To do:
Make an exact copy of the lines starting at the top of the listing below and ending at the line that contains "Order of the", inclusive.

--- Input data Enclosed Below ---

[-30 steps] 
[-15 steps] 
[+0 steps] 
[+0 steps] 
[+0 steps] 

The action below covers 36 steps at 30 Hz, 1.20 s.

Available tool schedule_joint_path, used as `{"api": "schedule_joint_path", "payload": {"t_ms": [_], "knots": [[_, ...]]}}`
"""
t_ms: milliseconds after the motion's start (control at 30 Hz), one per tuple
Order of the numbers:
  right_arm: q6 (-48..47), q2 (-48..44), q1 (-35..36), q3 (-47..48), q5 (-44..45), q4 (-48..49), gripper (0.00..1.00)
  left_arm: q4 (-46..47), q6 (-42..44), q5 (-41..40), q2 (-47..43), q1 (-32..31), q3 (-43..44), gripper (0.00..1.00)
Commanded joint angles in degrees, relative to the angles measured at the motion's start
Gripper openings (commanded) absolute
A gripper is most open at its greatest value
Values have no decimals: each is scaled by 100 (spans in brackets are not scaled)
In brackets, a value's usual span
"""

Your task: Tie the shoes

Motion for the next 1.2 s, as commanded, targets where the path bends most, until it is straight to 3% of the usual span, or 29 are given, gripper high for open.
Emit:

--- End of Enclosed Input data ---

Task response:
[-30 steps] 
[-15 steps] 
[+0 steps] 
[+0 steps] 
[+0 steps] 

The action below covers 36 steps at 30 Hz, 1.20 s.

Available tool schedule_joint_path, used as `{"api": "schedule_joint_path", "payload": {"t_ms": [_], "knots": [[_, ...]]}}`
"""
t_ms: milliseconds after the motion's start (control at 30 Hz), one per tuple
Order of the numbers:

The submitted response is complete.